Special Case: Running Forest-Guided Clustering on Large Datasets#

πŸ“š In this tutorial, we demonstrate how to apply Forest-Guided Clustering (FGC) efficiently on large datasets. FGC relies on pairwise sample similarities derived from a trained Random Forest model. Depending on the chosen distance metric, these similarities are computed either from shared terminal leaves (proximity-based distance) or from shared decision-path structure (LCA-based distance). While these approaches enable highly model-specific and interpretable clustering, they can become computationally demanding as the number of samples increases. Several steps in the FGC pipeline may contribute to high runtime and memory usage on large datasets:

  • Computing large pairwise distance matrices (size (N :nbsphinx-math:`times `N))

  • Running bootstrapped Jaccard Index evaluations to estimate clustering stability

  • Repeated K-Medoids clustering, especially during optimization of the number of clusters

For example, if k=None (default), FGC will evaluate clustering stability for each k from 2 to 6 (5 values). With JI_bootstrap_iter=30 bootstrap iterations, this leads to 155 K-Medoids runs (5 without bootstrapping + 5 Γ— 30 bootstrapped). Each run operates on the full N Γ— N proximity matrix, which can quickly exhaust memory and CPU resources on large datasets.

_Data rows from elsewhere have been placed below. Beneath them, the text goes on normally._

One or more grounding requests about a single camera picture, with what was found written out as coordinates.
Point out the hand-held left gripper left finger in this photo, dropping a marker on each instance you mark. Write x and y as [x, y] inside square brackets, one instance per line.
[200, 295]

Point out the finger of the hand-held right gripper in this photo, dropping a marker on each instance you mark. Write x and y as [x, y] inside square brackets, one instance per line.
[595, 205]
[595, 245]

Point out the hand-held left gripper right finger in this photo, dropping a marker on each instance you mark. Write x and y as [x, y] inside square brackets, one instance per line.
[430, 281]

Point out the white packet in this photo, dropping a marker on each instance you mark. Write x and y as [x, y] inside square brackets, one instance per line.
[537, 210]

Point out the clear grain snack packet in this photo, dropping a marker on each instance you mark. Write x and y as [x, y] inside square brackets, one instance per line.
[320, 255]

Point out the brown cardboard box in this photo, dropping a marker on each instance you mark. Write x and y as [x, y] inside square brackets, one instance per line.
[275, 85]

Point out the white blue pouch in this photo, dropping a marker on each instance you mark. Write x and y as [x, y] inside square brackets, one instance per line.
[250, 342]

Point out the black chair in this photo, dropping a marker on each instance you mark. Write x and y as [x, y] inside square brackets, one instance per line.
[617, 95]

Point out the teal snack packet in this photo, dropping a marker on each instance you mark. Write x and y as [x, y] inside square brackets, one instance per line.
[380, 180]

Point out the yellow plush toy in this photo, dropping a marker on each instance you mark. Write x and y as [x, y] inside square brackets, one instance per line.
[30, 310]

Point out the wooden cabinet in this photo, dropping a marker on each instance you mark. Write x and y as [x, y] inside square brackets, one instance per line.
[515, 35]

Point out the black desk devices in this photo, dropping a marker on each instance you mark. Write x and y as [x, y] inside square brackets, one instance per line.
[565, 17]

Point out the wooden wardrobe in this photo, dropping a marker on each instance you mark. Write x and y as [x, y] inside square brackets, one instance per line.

In this tutorial, we’ll walk through practical strategies to improve the runtime and scalability of FGC, so you can still uncover actionable patterns from large data:

  • Parallelize operations

  • Use faster K-Medoids optimization methods

  • Apply subsampling to reduce computational load

  • Store distance matrices as disk-backed memory-mapped arrays instead of fully in RAM

πŸ“¦ Installation: To get started, you need to install the fgclustering package. Please follow the instructions on the official installation guide.

🚧 Note: For a general introduction to FGC, please refer to our Introduction Notebook.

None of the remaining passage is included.